Today is world cerebral palsy day. Do I wish one a happy world cerebral palsy day? Is it something we celebrate? Of course not, but the mischief maker in me does wonder what would happen if I did something on this day other than think about cerebral palsy?

What if instead of finding time to fill out my daughter’s disabled parking placard application today (seriously, are they ever going to just give us a permanent plate?), or rifling through files to find that one doctor, that one time, who accurately diagnosed her vision problem so I can follow-up, or trying to discern whether our new insurance policy is better or worse I instead used that time to make scrapbook pages for her dusty baby book parked high and untouched on our closet shelf?

What if instead of making sure Greta’s leg brace sock matched her dress so that her preschool teacher would find her cute, instead of intently scrubbing the ice cream (I kind of let her eat) for breakfast off her face, instead of taming her crazy curls I just shoved her feet into some rain boots and let her jump in every puddle she could find on this rainy day?

What if instead of spending all night trying to understand the medical neurology articles I dredge up regarding chronic periventricular hemorrhage, the functionality of the corpus callosum in one's brain, or the causes of infant stroke I instead commented on people’s Facebook posts?

What if I stopped trying to construct a careful narrative to help explain to her, and you, and everyone else and just shrugged it off as a funny quirk -this stroke- maybe it wouldn't hurt so relentlessly?

Well, I guess that last one is a little too far-fetched even for this dreamer. But maybe, just maybe, world cerebral palsy day could be something else for me, if not for our little family.  A day to stop thinking about cerebral palsy.

Thursday, August 2, 2012

Outrage Fatigue by mommy Jess

Coined by the brilliant writers of The Daily Show I seem to be suffering a debilitating case of outrage fatigue. This, combined with the general madness of summer, has kept me from updating the blog so I’ve resorted to making a list of the sources of such fatigue and promise a real post soon.

1. Spiritual disability: yes, some people think this is a real thing and worse yet have told mommy Shana she has it. I suppose that means I do to, but I prefer the term “spiritually dead” as it implies no heroic efforts will be made to save me. Again, in some fields this is considered a real! thing! Is this what progress looks like? Cut to me sitting in a corner lamenting the demise of knowledge, intellectual progress and the commodification of the term "disability".

2. The Olympics: Yay! I like me some awesome global sports coverage that highlights interesting types of competitive sports and tell the stories behind the women and men who have devoted their lives to them. However, the disability discourse created in this environment is just…yuck. We like to call it inspiration porn
( ). It is so exhausting to unpack how problematic this is with all those well-meaning folks out there that just love to use a little girl in leg braces running as some agent-less source of inspiration for them to feel good about themselves. Again cut to me sitting in the corner trying to imagine Greta being a source of inspiration for people and resisting the urge to make her wear a t-shirt in public that says “I am NOT your inspiration porn” (and no, I would never do that, what kind of parent do you think I am…okay don’t answer that).

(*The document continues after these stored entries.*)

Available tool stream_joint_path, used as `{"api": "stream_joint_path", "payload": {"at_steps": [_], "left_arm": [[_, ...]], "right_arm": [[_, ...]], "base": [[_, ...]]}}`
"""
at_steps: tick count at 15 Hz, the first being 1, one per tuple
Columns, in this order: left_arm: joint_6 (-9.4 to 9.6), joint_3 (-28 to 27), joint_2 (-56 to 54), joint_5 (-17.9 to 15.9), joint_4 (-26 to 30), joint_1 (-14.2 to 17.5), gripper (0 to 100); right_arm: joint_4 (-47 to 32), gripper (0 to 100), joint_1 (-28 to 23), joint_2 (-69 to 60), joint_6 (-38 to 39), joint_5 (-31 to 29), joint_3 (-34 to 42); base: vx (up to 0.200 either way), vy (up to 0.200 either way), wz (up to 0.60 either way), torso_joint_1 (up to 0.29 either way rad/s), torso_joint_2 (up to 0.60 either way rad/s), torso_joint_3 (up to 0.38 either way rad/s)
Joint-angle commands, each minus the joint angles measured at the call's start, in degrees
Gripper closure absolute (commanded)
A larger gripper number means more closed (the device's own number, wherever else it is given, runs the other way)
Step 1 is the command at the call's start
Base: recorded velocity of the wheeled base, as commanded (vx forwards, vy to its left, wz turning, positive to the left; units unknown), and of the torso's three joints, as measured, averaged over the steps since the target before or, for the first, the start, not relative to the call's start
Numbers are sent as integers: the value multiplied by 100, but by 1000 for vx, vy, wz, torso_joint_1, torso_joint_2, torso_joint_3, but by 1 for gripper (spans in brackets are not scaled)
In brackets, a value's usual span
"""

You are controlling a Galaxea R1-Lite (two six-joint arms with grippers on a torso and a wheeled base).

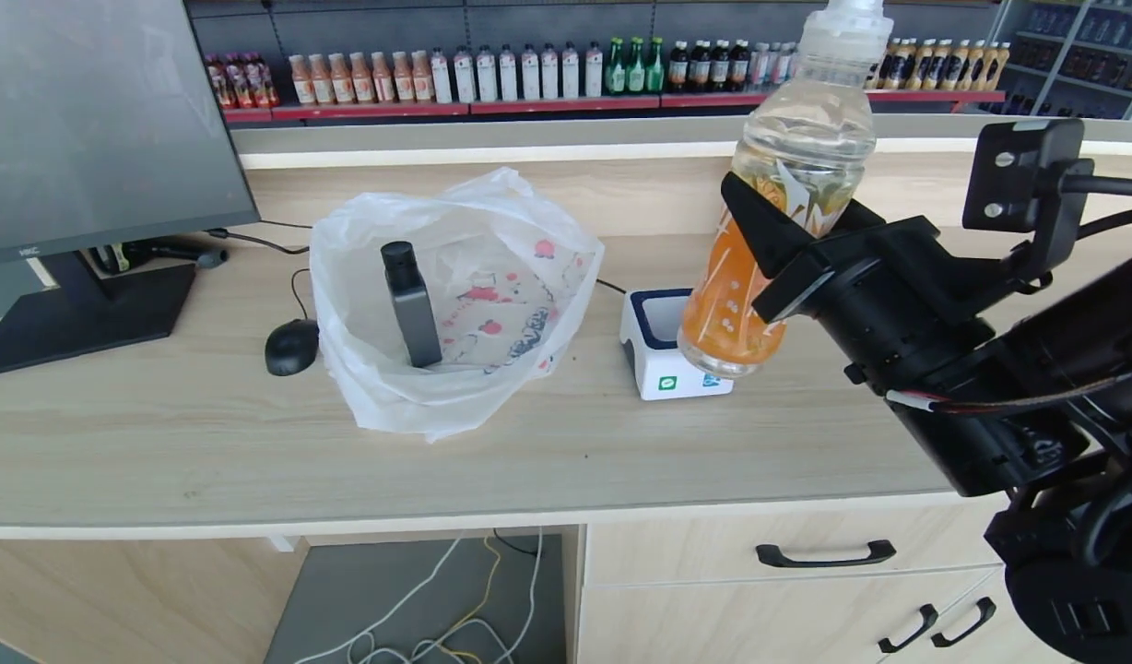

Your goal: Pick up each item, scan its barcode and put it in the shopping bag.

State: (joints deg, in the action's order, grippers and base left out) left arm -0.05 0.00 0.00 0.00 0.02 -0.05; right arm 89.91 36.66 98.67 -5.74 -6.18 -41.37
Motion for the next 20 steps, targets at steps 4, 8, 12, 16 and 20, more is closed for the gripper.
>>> {"api": "stream_joint_path", "payload": {"at_steps": [4,8,12,16,20], "left_arm": [[5,0,0,0,-2,-4,0],[5,0,0,0,-2,-4,0],[5,0,0,0,-2,5,0],[5,0,0,0,-2,-4,0],[5,0,0,0,-2,-4,0]], "right_arm": [[9,100,-1,3,354,12,-64],[9,100,-106,56,1251,12,-55],[9,100,-431,399,1936,240,-442],[9,100,-537,653,2763,196,-776],[9,100,-871,917,3492,143,-1066]], "base": [[0,0,0,0,0,0],[0,0,0,0,0,0],[0,0,0,0,0,0],[0,0,0,0,0,0],[0,0,0,0,0,0]]}}
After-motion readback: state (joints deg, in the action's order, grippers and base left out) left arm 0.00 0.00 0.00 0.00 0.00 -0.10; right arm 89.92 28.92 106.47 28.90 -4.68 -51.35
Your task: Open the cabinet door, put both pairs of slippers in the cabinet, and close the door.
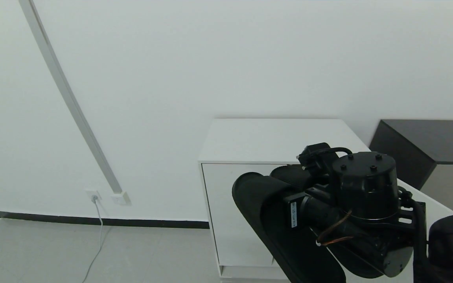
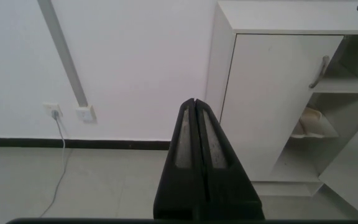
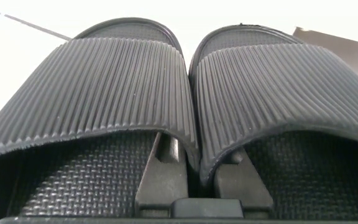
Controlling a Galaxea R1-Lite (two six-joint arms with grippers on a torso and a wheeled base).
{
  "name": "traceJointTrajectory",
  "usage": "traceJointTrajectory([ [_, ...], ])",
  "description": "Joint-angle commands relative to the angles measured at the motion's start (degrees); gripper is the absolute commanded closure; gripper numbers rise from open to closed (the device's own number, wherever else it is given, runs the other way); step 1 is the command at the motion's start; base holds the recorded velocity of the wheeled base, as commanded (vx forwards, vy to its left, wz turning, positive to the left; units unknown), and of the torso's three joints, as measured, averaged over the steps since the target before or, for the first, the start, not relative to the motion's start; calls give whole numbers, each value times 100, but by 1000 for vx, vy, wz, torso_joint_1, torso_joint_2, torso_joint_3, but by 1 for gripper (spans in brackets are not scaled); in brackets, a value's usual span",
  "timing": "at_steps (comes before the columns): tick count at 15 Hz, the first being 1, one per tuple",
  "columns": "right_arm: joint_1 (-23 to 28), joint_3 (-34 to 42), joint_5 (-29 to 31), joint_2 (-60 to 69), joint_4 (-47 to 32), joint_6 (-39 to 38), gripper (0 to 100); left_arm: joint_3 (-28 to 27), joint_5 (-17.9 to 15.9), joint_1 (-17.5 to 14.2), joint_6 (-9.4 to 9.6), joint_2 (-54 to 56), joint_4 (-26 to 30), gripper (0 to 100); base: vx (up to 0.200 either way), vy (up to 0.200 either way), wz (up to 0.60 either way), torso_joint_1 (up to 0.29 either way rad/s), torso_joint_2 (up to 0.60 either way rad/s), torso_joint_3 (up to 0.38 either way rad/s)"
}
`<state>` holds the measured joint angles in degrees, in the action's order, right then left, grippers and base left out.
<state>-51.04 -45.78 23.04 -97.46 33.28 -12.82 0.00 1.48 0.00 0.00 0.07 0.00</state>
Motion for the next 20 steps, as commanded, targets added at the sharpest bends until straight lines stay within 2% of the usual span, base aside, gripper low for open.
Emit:
traceJointTrajectory([
  [1, -11, -2, -1, -18, 3, -1, 100, 0, 2, 0, 0, -7, 0, 100, 0, 0, 0, 0, 0, 0],
  [5, -11, 42, 8, -27, 135, 17, 100, 0, 11, 0, 9, -7, 0, 100, 0, 0, 0, 0, 0, 0],
  [17, -11, 104, 16, -18, 152, 8, 100, 0, 2, 0, 9, -7, 0, 100, 0, -200, 0, 2, 1, 2],
  [20, -2, 227, 16, -36, 363, 52, 100, 0, 2, 0, 9, -7, 0, 100, 0, -200, 0, 4, -1, 2],
])
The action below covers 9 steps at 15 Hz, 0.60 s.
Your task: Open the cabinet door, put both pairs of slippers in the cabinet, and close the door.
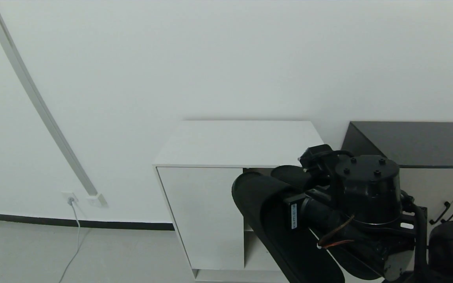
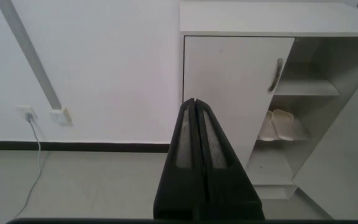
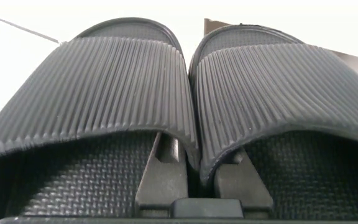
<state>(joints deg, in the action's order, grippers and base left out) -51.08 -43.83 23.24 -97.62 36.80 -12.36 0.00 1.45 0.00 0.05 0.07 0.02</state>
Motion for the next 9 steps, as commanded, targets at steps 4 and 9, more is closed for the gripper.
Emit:
traceJointTrajectory([
  [4, 1, 50, -3, -11, 46, 6, 100, 0, 4, 0, -5, -7, -2, 100, 0, 0, 0, 0, 0, 0],
  [9, 28, 111, -3, -20, 204, 6, 100, 0, 4, 0, -5, -7, -2, 100, 0, 0, 0, 0, 0, 0],
])
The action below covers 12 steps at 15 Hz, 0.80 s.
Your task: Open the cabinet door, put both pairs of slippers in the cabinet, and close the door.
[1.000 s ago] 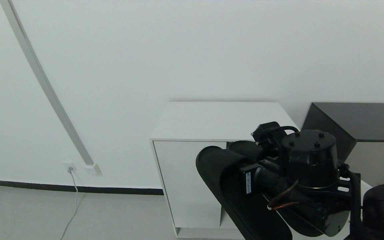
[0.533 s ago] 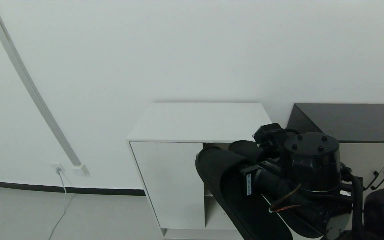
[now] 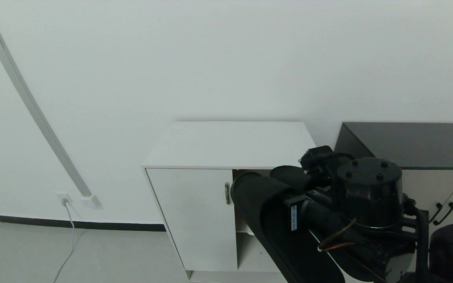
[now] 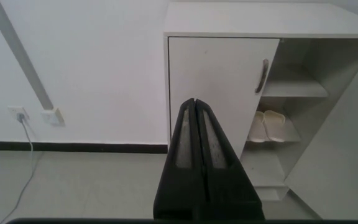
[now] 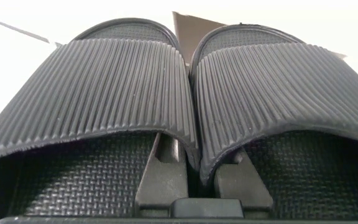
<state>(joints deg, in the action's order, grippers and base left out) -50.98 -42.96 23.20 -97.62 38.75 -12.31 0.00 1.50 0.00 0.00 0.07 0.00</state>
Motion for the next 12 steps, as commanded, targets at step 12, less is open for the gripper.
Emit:
traceJointTrajectory([
  [12, 71, 235, -44, -90, 317, 168, 100, 0, -1, 0, 0, -7, 0, 100, 0, 0, 0, 0, 0, 0],
])
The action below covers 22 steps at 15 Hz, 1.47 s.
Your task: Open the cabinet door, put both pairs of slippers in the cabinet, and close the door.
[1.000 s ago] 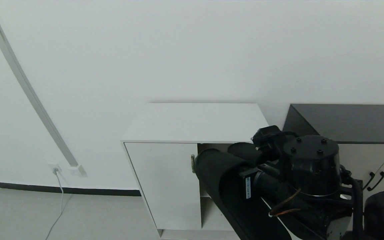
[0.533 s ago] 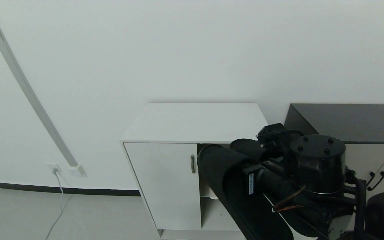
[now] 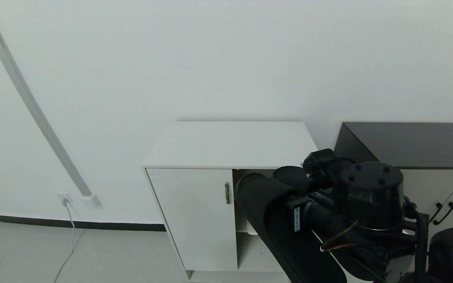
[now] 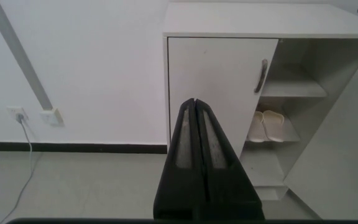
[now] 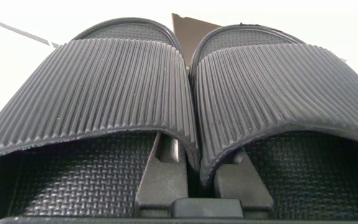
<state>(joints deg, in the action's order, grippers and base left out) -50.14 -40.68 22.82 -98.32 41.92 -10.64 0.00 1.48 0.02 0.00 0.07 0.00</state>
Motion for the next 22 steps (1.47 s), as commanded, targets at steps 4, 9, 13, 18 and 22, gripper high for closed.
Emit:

3. The medical system: is there a reason we cannot find a competent doctor in this foreign land? Our newest orthopedist, upon being asked by me how long the effects of Greta’s tendon lengthening could be expected to last said…wait for it… “forever”. Um…isn’t there some kind of CP 101 that would make you eligible to speak to patients/parents? Cut to me clutching Greta and backing slowly out of the room only to find that all pediatric orthopedists are now gone from the this “world renowned” medical center. So I guess it is only geriatric surgeons who don’t have the slightest grasp on stroke or brain function and have been fixing broken legs for the past century for us. And this is with the good insurance!!!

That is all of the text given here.